Les livres ont été repérés par Elliot Keck, conseiller municipal membre du Parti conservateur, qui les a photographiés sur place. Un représentant de la boutique a déclaré en réponse qu’il n’y avait que trois exemplaires en stock, placés à côté de livres d’histoire au fond de l’établissement, et que les images de vidéosurveillance montraient que M. Keck avait réorganisé les livres pour la photo.
« La présence d’un livre historique controversé dans une librairie ne constitue pas un soutien à ses idées.

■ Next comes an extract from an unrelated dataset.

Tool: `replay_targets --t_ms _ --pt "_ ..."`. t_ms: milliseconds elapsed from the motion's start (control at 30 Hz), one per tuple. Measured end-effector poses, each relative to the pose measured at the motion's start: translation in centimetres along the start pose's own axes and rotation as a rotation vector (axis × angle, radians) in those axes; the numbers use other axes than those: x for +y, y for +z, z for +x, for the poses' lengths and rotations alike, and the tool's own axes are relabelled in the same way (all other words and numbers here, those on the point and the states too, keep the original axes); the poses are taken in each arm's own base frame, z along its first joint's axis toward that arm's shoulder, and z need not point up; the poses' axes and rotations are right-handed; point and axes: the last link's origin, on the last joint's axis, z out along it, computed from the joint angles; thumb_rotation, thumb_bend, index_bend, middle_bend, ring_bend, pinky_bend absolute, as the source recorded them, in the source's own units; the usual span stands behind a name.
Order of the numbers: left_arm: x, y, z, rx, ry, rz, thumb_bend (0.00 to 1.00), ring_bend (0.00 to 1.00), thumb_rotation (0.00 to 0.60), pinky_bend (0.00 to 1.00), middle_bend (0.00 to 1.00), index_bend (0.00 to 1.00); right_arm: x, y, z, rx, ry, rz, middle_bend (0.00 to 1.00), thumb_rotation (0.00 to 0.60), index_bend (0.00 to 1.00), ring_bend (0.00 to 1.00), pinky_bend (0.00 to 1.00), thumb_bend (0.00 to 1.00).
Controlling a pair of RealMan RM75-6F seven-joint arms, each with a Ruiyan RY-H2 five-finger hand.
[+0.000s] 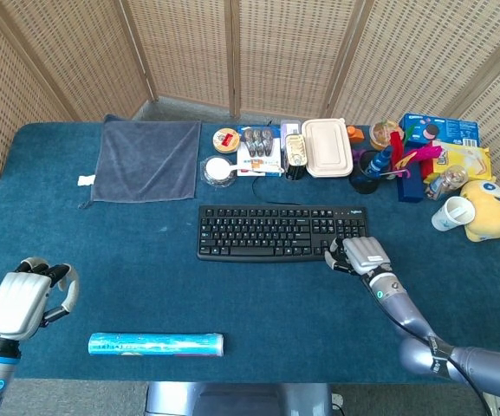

Aafaq rejette de manière catégorique l’idéologie nazie, l’antisémitisme, le racisme et l’islamophobie. »
Elliot Keck a rejeté ces affirmations en bloc, déclarant au journal juif britannique Jewish News : « Il est très clair d’après les photos que je les ai séparés pour montrer le nombre d’exemplaires qu’ils avaient à vendre. »
« C’est une façon bizarre de détourner l’attention du fait qu’à l’ouverture, ils ont choisi « Mein Kampf » comme l’un des premiers livres à présenter sur l’une de leurs tables d’exposition principales, dans ce qui est considéré comme une petite librairie. »
Des représentants de la communauté et des organisations en Grande-Bretagne ont vivement critiqué cette vente. Un porte-parole de l’organisation de sécurité juive CST a souligné qu’aucune librairie arabe à Londres ne devrait promouvoir et diffuser ce texte antisémite tristement célèbre de l’époque de la Shoah.
Un porte-parole du JLC (Conseil de direction juif) a qualifié cet acte de choquant, et Phil Rosenberg, un responsable de la communauté juive de Londres, a indiqué que la question était examinée conjointement avec des partenaires communautaires. De plus, des représentants de l’organisation « Campagne contre l’antisémitisme » ont souligné la différence importante entre les éditions historiques commentées et les livres qui véhiculent de la haine sans contexte critique.
La maison d’édition « Aafaq Publishing & Distribution » et la librairie d’Edgware appartiennent toutes deux au Dr Nasser Al-Shammari, âgé de 47 ans et originaire du Koweït.